START Records for this exercise
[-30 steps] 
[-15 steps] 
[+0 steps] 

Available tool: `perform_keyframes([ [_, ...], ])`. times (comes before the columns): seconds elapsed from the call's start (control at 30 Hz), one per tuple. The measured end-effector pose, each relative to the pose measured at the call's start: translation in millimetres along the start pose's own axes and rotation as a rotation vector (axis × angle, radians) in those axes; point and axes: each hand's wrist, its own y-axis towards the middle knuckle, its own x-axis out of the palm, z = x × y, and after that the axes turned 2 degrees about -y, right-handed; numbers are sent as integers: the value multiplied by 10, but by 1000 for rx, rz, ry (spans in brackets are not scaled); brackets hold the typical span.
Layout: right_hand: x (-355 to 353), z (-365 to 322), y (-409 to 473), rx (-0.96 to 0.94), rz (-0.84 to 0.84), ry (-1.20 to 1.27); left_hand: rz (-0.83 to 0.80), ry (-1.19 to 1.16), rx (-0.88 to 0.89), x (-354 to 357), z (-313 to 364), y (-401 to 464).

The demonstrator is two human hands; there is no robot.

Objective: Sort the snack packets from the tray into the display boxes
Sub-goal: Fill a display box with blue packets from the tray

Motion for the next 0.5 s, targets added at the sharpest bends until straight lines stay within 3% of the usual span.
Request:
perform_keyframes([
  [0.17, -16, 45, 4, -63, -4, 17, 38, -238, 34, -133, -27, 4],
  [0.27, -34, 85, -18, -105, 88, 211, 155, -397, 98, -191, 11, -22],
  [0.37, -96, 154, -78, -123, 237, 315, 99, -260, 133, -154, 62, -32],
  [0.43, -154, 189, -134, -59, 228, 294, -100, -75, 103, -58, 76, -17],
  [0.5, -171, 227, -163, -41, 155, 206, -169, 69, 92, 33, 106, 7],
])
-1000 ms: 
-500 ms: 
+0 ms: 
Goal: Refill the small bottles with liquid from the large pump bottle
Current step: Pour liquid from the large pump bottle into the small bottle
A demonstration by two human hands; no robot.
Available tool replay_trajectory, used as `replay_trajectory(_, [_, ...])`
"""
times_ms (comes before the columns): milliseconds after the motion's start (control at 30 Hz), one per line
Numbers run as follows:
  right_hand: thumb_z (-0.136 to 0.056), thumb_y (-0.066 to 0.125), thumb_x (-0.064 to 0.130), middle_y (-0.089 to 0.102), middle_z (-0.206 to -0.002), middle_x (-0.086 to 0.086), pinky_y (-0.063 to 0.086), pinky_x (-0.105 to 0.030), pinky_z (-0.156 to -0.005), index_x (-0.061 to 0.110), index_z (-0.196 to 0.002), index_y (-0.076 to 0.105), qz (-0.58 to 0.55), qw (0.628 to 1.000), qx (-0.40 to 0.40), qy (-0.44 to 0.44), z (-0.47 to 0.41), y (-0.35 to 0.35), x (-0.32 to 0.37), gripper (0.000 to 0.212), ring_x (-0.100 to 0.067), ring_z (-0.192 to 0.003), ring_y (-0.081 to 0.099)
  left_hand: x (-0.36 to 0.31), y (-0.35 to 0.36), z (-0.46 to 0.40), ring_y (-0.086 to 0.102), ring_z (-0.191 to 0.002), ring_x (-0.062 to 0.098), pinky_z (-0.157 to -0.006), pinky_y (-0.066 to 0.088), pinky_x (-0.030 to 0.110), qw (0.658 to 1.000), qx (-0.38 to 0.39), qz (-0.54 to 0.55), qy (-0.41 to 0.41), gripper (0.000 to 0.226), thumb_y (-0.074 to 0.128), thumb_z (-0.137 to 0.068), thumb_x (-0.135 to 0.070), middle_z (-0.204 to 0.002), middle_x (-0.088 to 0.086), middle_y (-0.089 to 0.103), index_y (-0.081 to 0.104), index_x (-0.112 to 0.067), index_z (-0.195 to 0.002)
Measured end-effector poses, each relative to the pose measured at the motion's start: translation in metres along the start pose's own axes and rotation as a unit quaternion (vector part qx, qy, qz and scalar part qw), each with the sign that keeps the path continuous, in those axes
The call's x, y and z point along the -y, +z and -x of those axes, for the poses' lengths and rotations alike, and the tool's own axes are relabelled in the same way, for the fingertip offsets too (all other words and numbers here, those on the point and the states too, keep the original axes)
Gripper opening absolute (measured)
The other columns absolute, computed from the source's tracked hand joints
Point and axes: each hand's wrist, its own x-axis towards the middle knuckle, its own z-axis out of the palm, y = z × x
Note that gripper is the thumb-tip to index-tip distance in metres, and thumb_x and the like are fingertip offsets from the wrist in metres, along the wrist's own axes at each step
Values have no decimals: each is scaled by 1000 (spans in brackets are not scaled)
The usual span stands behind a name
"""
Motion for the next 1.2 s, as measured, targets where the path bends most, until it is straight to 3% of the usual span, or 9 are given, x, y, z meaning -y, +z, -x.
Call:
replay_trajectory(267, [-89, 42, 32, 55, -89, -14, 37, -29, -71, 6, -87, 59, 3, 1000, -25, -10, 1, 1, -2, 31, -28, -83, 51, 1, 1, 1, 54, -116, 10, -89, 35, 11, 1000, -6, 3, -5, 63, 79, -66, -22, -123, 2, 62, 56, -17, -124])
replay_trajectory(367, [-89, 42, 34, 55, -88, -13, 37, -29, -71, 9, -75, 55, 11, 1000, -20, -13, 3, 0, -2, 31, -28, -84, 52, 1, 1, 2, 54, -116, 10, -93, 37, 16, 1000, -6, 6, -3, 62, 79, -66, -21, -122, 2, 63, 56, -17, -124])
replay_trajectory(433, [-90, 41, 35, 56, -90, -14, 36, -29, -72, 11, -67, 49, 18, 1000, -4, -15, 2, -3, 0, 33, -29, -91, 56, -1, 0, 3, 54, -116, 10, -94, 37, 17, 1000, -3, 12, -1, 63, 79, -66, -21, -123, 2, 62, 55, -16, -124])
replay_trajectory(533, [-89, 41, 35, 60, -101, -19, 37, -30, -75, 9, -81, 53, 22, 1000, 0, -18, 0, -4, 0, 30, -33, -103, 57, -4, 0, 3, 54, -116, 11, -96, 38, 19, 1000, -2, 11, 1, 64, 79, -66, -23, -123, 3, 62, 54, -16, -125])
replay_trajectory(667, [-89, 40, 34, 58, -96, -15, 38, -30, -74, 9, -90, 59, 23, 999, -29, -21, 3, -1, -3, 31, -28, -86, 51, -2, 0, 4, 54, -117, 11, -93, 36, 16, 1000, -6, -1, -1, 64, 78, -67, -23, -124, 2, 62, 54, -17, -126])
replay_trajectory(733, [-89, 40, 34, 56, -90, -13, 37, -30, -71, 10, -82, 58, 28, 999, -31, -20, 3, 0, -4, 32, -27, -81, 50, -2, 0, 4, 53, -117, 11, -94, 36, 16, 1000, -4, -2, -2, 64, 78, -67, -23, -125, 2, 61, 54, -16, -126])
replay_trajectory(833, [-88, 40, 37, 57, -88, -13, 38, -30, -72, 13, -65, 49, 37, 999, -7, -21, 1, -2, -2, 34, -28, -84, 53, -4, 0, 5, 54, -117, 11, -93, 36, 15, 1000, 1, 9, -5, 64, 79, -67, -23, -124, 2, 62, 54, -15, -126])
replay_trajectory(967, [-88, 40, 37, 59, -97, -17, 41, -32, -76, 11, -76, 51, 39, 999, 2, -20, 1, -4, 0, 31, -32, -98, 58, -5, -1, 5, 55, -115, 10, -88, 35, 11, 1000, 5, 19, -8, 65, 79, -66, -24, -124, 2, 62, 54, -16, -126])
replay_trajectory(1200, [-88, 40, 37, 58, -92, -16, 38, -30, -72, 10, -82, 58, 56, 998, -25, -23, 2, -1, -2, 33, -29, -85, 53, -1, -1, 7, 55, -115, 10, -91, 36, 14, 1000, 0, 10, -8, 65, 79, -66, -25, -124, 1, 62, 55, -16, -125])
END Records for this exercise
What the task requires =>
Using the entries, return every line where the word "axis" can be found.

Response =>
Available tool: `perform_keyframes([ [_, ...], ])`. times (comes before the columns): seconds elapsed from the call's start (control at 30 Hz), one per tuple. The measured end-effector pose, each relative to the pose measured at the call's start: translation in millimetres along the start pose's own axes and rotation as a rotation vector (axis × angle, radians) in those axes; point and axes: each hand's wrist, its own y-axis towards the middle knuckle, its own x-axis out of the palm, z = x × y, and after that the axes turned 2 degrees about -y, right-handed; numbers are sent as integers: the value multiplied by 10, but by 1000 for rx, rz, ry (spans in brackets are not scaled); brackets hold the typical span.
Point and axes: each hand's wrist, its own x-axis towards the middle knuckle, its own z-axis out of the palm, y = z × x

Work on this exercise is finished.